**Problem statement:**
Line by line, copy out the data below exactly.

--

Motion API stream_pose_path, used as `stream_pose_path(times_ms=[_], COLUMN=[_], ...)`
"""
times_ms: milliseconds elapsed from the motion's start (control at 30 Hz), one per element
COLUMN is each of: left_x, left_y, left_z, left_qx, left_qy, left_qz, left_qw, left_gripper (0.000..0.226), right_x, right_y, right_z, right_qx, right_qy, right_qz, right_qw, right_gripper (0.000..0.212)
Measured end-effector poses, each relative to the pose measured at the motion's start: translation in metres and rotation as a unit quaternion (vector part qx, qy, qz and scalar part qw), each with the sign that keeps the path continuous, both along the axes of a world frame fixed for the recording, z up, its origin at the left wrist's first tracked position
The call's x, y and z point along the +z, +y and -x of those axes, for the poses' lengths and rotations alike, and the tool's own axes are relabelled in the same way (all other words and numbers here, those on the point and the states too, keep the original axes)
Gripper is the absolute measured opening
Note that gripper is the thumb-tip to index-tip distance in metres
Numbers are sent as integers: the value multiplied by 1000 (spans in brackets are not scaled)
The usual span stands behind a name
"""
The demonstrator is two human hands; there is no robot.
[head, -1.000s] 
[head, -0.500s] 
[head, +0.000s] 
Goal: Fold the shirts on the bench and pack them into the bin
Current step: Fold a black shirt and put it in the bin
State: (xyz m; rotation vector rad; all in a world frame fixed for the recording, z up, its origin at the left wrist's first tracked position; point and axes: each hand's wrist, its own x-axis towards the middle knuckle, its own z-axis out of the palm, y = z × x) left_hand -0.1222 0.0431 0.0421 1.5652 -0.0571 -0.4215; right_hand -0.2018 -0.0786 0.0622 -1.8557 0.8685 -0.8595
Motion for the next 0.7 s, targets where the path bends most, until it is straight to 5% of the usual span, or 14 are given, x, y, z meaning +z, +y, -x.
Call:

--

**Final answer:**
Motion API stream_pose_path, used as `stream_pose_path(times_ms=[_], COLUMN=[_], ...)`
"""
times_ms: milliseconds elapsed from the motion's start (control at 30 Hz), one per element
COLUMN is each of: left_x, left_y, left_z, left_qx, left_qy, left_qz, left_qw, left_gripper (0.000..0.226), right_x, right_y, right_z, right_qx, right_qy, right_qz, right_qw, right_gripper (0.000..0.212)
Measured end-effector poses, each relative to the pose measured at the motion's start: translation in metres and rotation as a unit quaternion (vector part qx, qy, qz and scalar part qw), each with the sign that keeps the path continuous, both along the axes of a world frame fixed for the recording, z up, its origin at the left wrist's first tracked position
The call's x, y and z point along the +z, +y and -x of those axes, for the poses' lengths and rotations alike, and the tool's own axes are relabelled in the same way (all other words and numbers here, those on the point and the states too, keep the original axes)
Gripper is the absolute measured opening
Note that gripper is the thumb-tip to index-tip distance in metres
Numbers are sent as integers: the value multiplied by 1000 (spans in brackets are not scaled)
The usual span stands behind a name
"""
The demonstrator is two human hands; there is no robot.
[head, -1.000s] 
[head, -0.500s] 
[head, +0.000s] 
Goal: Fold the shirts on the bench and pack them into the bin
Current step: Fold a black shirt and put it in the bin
State: (xyz m; rotation vector rad; all in a world frame fixed for the recording, z up, its origin at the left wrist's first tracked position; point and axes: each hand's wrist, its own x-axis towards the middle knuckle, its own z-axis out of the palm, y = z × x) left_hand -0.1222 0.0431 0.0421 1.5652 -0.0571 -0.4215; right_hand -0.2018 -0.0786 0.0622 -1.8557 0.8685 -0.8595
Motion for the next 0.7 s, targets where the path bends most, until it is straight to 5% of the usual span, or 14 are given, x, y, z meaning +z, +y, -x.
Call:

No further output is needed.